What you should do ::
Filter out every line below that lacks "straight", and copy the rest.

Given entries ::
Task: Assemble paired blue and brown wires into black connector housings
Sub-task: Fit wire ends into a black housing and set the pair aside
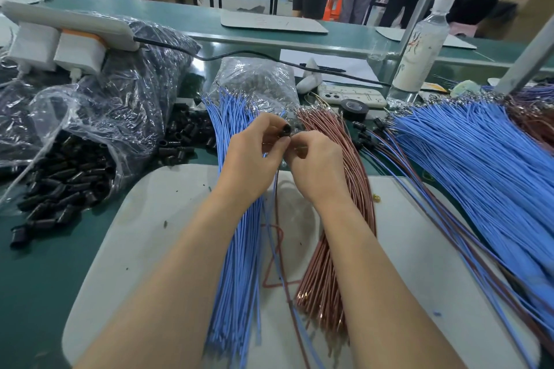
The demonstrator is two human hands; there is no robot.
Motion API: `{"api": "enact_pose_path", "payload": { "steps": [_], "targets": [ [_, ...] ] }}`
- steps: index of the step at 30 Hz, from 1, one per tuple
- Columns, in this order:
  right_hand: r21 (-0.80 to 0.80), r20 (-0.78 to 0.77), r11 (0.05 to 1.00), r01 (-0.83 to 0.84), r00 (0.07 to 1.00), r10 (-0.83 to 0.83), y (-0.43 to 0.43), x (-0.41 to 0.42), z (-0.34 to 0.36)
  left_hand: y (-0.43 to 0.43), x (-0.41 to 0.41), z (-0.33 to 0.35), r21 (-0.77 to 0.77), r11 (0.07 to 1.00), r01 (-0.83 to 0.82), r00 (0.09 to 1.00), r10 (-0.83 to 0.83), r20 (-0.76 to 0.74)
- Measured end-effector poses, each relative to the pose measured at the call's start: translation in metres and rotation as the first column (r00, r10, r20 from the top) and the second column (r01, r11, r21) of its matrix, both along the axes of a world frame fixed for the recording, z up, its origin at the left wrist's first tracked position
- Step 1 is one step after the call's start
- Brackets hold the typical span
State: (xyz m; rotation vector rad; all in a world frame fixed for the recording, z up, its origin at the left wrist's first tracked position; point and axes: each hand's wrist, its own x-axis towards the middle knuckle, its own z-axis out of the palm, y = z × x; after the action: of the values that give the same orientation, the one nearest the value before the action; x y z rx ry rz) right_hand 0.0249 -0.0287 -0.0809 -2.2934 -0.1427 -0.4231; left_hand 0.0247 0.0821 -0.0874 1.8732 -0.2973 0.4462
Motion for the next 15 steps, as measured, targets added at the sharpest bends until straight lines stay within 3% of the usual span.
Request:
{"api": "enact_pose_path", "payload": {
  "steps": [8,15],
  "targets": [
    [0.099,0.013,0.995,0.013,1.000,-0.014,0.0006,0.0005,-0.0016,0.0007,0.0015,0.0003,-0.052,0.999,-0.012,0.998,0.009,-0.057],
    [0.094,0.027,0.995,-0.010,1.000,0.008,-0.0003,-0.0005,-0.0025,0.0035,0.0016,0.0036,-0.075,0.997,-0.009,0.995,0.002,-0.101]
  ]
}}
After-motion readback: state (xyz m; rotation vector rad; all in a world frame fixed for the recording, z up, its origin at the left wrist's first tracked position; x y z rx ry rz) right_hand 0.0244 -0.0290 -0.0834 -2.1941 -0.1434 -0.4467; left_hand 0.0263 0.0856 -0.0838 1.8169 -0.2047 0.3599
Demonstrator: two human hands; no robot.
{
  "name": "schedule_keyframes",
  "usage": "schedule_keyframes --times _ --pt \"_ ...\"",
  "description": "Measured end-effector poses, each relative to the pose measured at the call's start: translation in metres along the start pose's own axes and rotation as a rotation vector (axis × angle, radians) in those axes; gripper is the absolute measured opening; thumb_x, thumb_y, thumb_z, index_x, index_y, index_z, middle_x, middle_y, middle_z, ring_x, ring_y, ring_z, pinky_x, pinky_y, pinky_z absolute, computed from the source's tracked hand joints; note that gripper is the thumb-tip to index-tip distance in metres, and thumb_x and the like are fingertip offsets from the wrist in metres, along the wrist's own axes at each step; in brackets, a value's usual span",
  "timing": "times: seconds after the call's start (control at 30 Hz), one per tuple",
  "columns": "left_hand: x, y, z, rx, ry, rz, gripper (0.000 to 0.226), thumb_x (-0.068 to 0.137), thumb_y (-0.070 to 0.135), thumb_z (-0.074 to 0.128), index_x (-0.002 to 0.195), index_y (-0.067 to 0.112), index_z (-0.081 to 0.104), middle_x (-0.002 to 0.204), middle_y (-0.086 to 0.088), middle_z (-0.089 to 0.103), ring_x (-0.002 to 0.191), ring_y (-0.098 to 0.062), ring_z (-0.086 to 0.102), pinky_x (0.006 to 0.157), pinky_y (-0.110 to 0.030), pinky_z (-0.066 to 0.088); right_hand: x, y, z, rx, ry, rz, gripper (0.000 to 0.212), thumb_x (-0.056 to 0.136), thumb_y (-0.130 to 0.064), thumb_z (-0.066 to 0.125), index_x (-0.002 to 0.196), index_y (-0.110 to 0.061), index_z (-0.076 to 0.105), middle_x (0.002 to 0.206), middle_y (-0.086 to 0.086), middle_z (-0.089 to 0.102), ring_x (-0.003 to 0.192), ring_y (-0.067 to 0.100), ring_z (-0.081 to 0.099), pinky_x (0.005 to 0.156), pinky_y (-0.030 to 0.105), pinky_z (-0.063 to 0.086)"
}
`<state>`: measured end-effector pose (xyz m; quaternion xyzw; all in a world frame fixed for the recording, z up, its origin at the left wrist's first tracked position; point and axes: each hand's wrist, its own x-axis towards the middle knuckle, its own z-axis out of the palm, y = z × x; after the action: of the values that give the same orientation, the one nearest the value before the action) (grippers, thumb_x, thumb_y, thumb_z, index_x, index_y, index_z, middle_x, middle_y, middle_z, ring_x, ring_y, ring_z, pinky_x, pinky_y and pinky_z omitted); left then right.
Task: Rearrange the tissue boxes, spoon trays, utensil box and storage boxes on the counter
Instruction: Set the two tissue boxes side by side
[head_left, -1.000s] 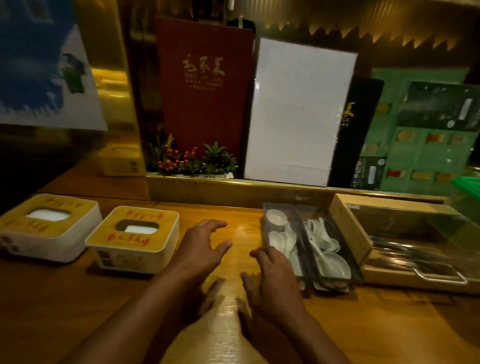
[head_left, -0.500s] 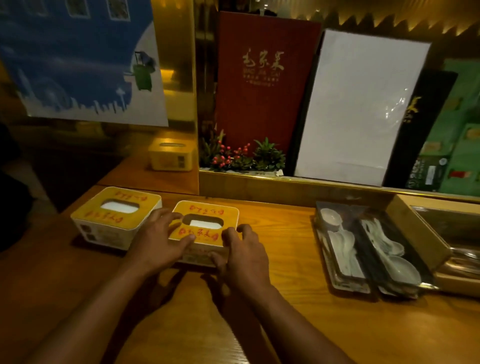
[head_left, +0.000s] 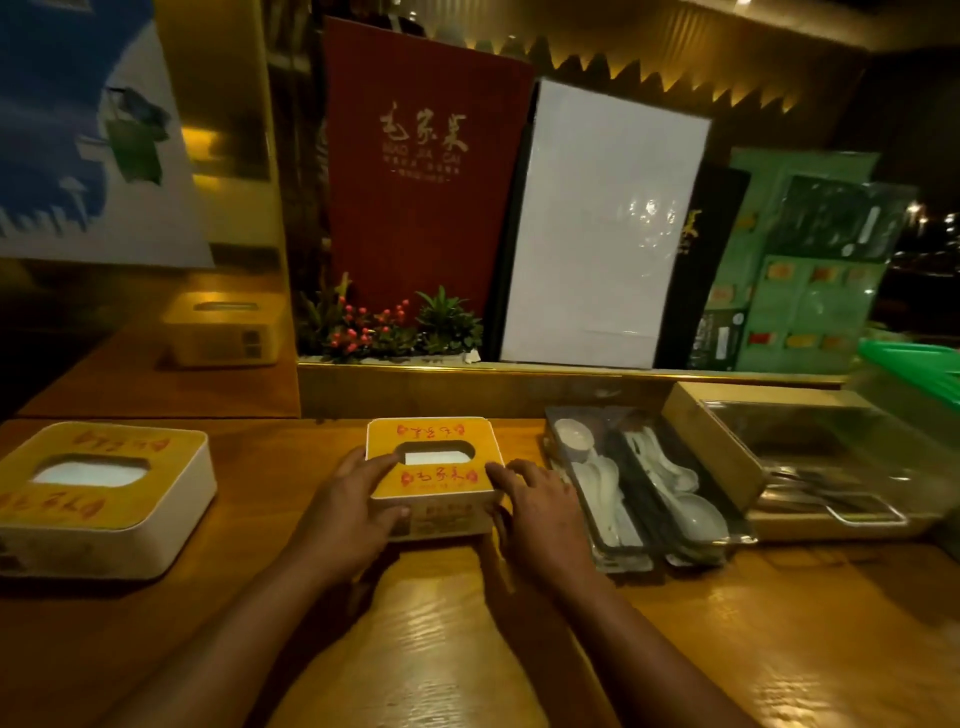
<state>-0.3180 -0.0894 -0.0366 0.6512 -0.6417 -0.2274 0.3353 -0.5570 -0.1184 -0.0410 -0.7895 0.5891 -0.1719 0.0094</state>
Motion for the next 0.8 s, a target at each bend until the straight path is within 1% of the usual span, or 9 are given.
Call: schedule_keyframes --times 0.1,0.2,0.3,0.4,0.53,0.57,0.6,0.7,0.8 --pt "0.018 0.011 0.023 -0.024 0.005 0.027 0.071 0.084 0.021 0.077 0.146 0.038 0.046 0.156 0.001 0.036 0.139 -0.025 0.042 0.107 -0.043 0.047 0.006 0.024 -0.007 -0.043 -0.013 0.031 0.058 0.098 -0.049 0.053 0.152 -0.04 0.035 0.155 -0.001 0.043 0.141 0.026 0.037 0.114 0.047 0.033" --pt "0.032 0.022 0.039 -0.027 0.009 0.033 0.072 0.084 0.019 0.077 0.146 0.036 0.047 0.155 0.003 0.037 0.138 -0.023 0.043 0.105 -0.04 0.049 0.014 0.037 -0.014 -0.059 -0.022 0.049 0.061 0.096 -0.049 0.056 0.152 -0.037 0.036 0.16 0.002 0.036 0.147 0.029 0.029 0.119 0.049 0.023" --pt "0.046 0.028 0.047 -0.037 -0.004 0.039 0.071 0.084 0.017 0.077 0.146 0.035 0.047 0.15 0.006 0.042 0.132 -0.019 0.047 0.101 -0.033 0.051 0.02 0.047 -0.014 -0.041 -0.021 0.082 0.061 0.098 -0.047 0.055 0.154 -0.034 0.035 0.164 0.001 0.028 0.151 0.028 0.019 0.122 0.049 0.016" --pt "0.06 0.033 0.052 -0.042 -0.024 0.048 0.07 0.085 0.014 0.076 0.146 0.033 0.048 0.142 0.009 0.046 0.126 -0.015 0.05 0.095 -0.022 0.049 0.029 0.055 -0.013 -0.022 -0.02 0.089 0.061 0.098 -0.044 0.056 0.154 -0.03 0.035 0.165 -0.001 0.027 0.151 0.027 0.018 0.121 0.047 0.016" --pt "0.074 0.037 0.058 -0.037 -0.018 0.042 0.069 0.086 0.013 0.075 0.145 0.035 0.048 0.143 0.01 0.046 0.119 -0.005 0.045 0.091 -0.017 0.047 0.041 0.061 -0.014 0.004 -0.041 0.128 0.062 0.099 -0.042 0.057 0.155 -0.031 0.034 0.165 -0.005 0.026 0.15 0.026 0.021 0.12 0.044 0.02" --pt "0.077 0.036 0.061 -0.042 -0.016 0.041 0.07 0.086 0.012 0.075 0.146 0.035 0.047 0.146 0.01 0.045 0.121 -0.006 0.044 0.092 -0.018 0.048 0.043 0.062 -0.013 0.016 -0.043 0.138 0.063 0.098 -0.042 0.058 0.155 -0.031 0.033 0.165 -0.006 0.026 0.15 0.025 0.022 0.12 0.044 0.021" --pt "0.08 0.037 0.063 -0.049 -0.019 0.038 0.07 0.086 0.012 0.074 0.146 0.036 0.047 0.148 0.01 0.043 0.125 -0.008 0.045 0.095 -0.021 0.049 0.043 0.063 -0.013 0.025 -0.045 0.145 0.064 0.097 -0.042 0.059 0.155 -0.032 0.033 0.165 -0.007 0.026 0.149 0.025 0.023 0.119 0.043 0.023" --pt "0.088 0.035 0.071 -0.046 -0.04 0.024 0.074 0.086 0.013 0.074 0.147 0.042 0.043 0.158 0.01 0.033 0.14 -0.02 0.041 0.102 -0.039 0.053 0.046 0.069 -0.014 0.047 -0.054 0.163 0.063 0.098 -0.039 0.059 0.155 -0.031 0.033 0.165 -0.008 0.026 0.148 0.025 0.025 0.117 0.045 0.028" --pt "0.096 0.032 0.079 -0.034 -0.038 0.022 0.078 0.084 0.017 0.076 0.148 0.043 0.04 0.16 0.011 0.032 0.141 -0.021 0.04 0.103 -0.044 0.052 0.05 0.072 -0.016 0.084 -0.05 0.19 0.063 0.098 -0.039 0.06 0.155 -0.032 0.033 0.164 -0.008 0.027 0.147 0.023 0.028 0.116 0.046 0.03"
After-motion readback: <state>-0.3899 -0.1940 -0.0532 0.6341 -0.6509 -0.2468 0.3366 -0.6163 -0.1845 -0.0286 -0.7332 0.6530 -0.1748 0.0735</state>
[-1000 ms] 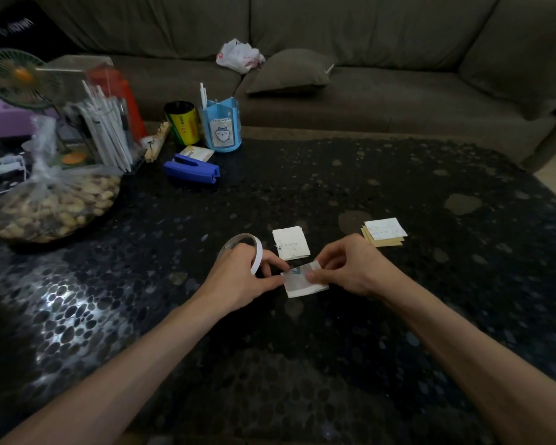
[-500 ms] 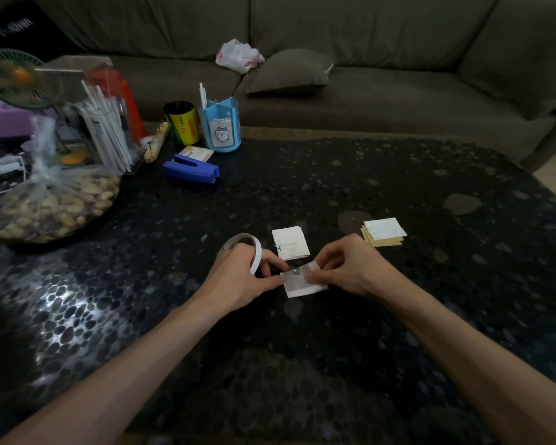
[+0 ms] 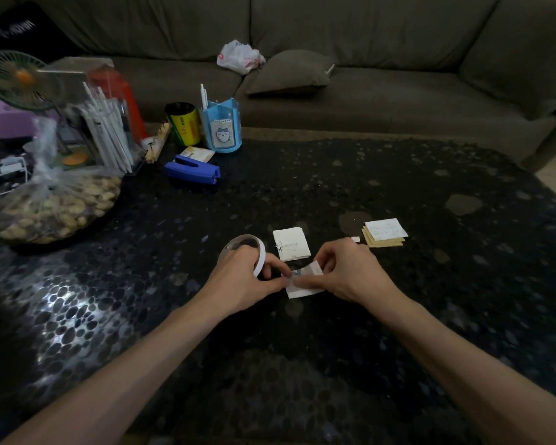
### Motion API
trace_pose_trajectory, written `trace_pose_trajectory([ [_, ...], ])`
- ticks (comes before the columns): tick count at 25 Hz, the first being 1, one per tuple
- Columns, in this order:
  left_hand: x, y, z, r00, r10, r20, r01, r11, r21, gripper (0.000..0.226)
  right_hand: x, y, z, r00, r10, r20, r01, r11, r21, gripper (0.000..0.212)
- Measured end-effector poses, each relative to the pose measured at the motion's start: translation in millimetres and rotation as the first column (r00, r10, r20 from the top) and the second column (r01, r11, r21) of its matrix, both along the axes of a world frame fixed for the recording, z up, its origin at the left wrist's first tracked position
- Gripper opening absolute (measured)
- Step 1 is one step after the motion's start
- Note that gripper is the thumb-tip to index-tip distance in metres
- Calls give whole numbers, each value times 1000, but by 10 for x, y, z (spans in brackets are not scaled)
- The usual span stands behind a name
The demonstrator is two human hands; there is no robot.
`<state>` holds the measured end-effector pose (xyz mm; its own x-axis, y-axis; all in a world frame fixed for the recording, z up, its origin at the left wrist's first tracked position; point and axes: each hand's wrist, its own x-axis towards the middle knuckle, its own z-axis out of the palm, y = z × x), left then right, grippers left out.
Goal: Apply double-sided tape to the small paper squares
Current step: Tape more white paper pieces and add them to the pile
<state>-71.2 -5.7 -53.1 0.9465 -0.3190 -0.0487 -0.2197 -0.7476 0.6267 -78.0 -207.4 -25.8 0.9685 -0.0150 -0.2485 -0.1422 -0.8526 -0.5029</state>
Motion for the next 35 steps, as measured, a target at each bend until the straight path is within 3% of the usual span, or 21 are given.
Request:
trace_pose_trajectory([
  [5,-5,-22,19,1000,9,-22,-8,999,34,27,0,33,17,999,-44,4,44,999,-9,57],
  [9,-6,-26,12,998,32,-45,-31,999,38,29,91,-101,49,995,-75,-68,79,994,71,49],
  [14,-30,-39,-7,998,67,-19,-67,998,12,45,80,-160,55,993,89,-72,-84,994,69,41],
  [21,-61,-98,2,997,71,-9,-70,997,34,45,76,-181,92,969,222,-105,-223,975,5,51],
  [25,-70,-116,3,999,51,-6,-51,999,2,41,84,-212,21,968,240,-68,-239,971,25,33],
  [27,-73,-117,-6,999,48,-5,-48,999,-25,41,74,-236,-28,972,234,-15,-232,970,72,19],
  [31,-59,-90,29,994,47,-97,-59,990,-130,46,66,-262,-40,973,219,66,-229,943,240,11],
  [35,-40,-81,81,967,114,-229,-197,902,-383,16,47,-203,-44,977,79,199,-171,846,504,17],
])
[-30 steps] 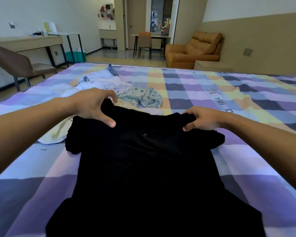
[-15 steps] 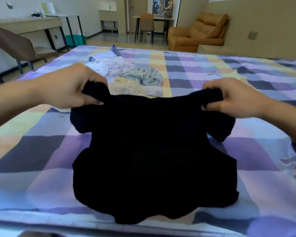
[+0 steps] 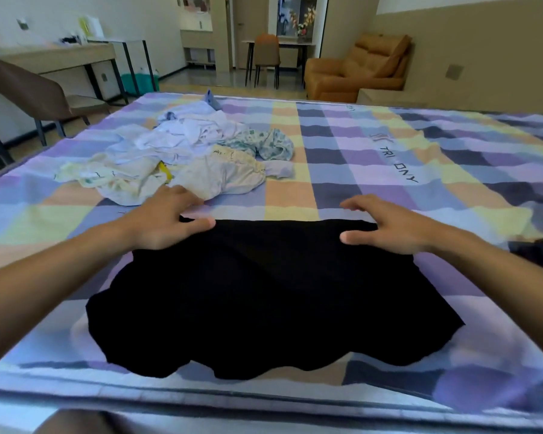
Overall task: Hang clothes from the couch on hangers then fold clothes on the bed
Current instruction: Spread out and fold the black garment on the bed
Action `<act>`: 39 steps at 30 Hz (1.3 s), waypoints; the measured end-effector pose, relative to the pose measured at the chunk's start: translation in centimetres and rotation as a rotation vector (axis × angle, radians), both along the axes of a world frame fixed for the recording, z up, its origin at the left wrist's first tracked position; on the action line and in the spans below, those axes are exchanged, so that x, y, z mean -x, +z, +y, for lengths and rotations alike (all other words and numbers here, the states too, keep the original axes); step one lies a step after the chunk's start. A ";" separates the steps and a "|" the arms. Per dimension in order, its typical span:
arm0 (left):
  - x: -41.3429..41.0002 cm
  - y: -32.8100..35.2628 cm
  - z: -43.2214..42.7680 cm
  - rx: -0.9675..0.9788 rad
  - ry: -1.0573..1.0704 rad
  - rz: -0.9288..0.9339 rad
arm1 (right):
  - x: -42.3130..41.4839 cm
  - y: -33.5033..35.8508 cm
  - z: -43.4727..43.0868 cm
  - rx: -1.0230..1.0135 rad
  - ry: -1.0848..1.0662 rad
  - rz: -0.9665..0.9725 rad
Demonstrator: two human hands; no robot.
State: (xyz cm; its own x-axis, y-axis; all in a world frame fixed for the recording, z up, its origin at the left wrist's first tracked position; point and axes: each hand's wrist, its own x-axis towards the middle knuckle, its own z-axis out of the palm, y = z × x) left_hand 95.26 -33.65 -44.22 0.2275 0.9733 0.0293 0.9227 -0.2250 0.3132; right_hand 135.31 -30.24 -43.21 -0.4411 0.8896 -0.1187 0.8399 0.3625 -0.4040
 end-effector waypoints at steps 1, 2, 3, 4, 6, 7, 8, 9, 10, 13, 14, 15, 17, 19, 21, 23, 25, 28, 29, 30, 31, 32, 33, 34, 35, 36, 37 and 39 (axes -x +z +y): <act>0.0 -0.6 0.6 0.086 0.024 -0.056 | 0.1 -0.7 0.5 0.076 -0.035 -0.025; 0.1 -1.2 0.7 0.128 0.015 -0.104 | 0.1 -1.0 0.7 0.119 -0.069 -0.042; 0.1 -1.6 0.5 0.103 -0.020 -0.136 | 0.0 -1.1 1.0 0.151 -0.096 -0.028; -0.1 -1.5 0.0 0.064 -0.060 -0.166 | -0.2 -0.9 1.2 0.184 -0.111 0.007; -0.4 -0.5 -0.4 0.056 -0.137 -0.250 | -0.6 0.3 1.1 0.305 -0.097 0.121; -0.4 0.4 -0.2 0.054 -0.146 -0.284 | -0.7 1.2 0.9 0.374 -0.097 0.190; -0.4 1.3 0.3 0.031 -0.128 -0.296 | -0.7 2.1 0.8 0.425 -0.106 0.272; -0.3 2.1 1.2 -0.004 -0.090 -0.285 | -0.6 3.0 1.0 0.435 -0.130 0.332; -0.2 2.7 2.2 -0.036 -0.041 -0.259 | -0.5 3.4 1.4 0.411 -0.173 0.391; -0.8 2.8 4.8 -0.156 0.151 -0.034 | -0.3 2.6 3.4 0.200 -0.379 0.469; -1.4 2.4 5.2 -0.197 0.202 0.126 | -0.6 1.8 4.1 0.144 -0.438 0.430; -2.2 1.8 5.1 -0.228 0.216 0.263 | -0.7 1.0 4.2 0.123 -0.470 0.338; -4.6 1.0 4.2 -0.286 0.102 0.269 | -1.0 -0.5 4.0 0.129 -0.495 0.096; -7.2 0.1 2.5 -0.279 -0.072 0.160 | -1.1 -1.6 3.2 0.132 -0.503 -0.039; -9.4 -1.9 1.0 -0.208 -0.136 0.128 | -0.7 -2.1 1.9 0.096 -0.507 -0.153; -10.9 -4.3 0.3 -0.085 -0.121 0.143 | -0.6 -2.6 1.1 0.073 -0.544 -0.170; -11.6 -6.6 -0.1 -0.029 -0.107 0.214 | -0.6 -3.0 0.4 0.093 -0.544 -0.024; -11.5 -7.4 0.2 -0.036 -0.098 0.232 | -0.4 -2.4 -1.0 0.172 -0.503 0.253; -11.5 -7.3 0.4 -0.033 -0.096 0.228 | -0.4 -2.2 -1.2 0.237 -0.493 0.353; -11.5 -7.2 0.4 -0.032 -0.096 0.228 | -0.1 -1.8 -1.7 0.305 -0.463 0.453; -11.4 -7.3 0.2 -0.043 -0.094 0.226 | 0.1 -1.8 -1.8 0.346 -0.455 0.528; -11.4 -7.3 0.0 -0.048 -0.093 0.218 | 0.4 -1.7 -1.8 0.363 -0.461 0.583; -11.3 -7.4 -0.1 -0.050 -0.100 0.189 | 0.8 -1.6 -1.7 0.365 -0.483 0.617; -11.2 -7.1 -0.4 -0.023 -0.112 0.124 | 1.0 -1.4 -1.6 0.362 -0.516 0.651; -11.3 -6.6 0.0 0.034 -0.104 0.007 | 1.3 -1.2 -1.5 0.363 -0.537 0.662; -11.2 -5.7 0.3 0.117 -0.080 -0.150 | 1.9 -0.7 -1.4 0.369 -0.550 0.658; -10.8 -4.9 1.0 0.204 -0.028 -0.339 | 2.8 0.2 -1.3 0.368 -0.551 0.650; -9.0 -2.8 2.2 0.368 0.140 -0.760 | 5.2 2.7 -1.3 0.316 -0.528 0.630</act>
State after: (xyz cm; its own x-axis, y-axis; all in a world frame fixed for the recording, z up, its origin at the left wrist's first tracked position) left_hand 104.28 -31.43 -47.00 0.1514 0.9684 -0.1984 0.4439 0.1127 0.8889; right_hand 130.15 -31.59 -40.46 -0.0481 0.9626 -0.2667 0.4531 -0.2170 -0.8647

Output for this task ::
Motion for the next 15 steps, as measured, targets added at the sharpest bends until straight lines stay within 3% of the usual span.
Motion for the next 0.8 s, a target at each bend until the straight path is within 1% of the usual span, or 9 are given.
Motion for the next 35 steps, as measured, a target at each bend until the straight path is within 3% of the usual span, or 21 are given.

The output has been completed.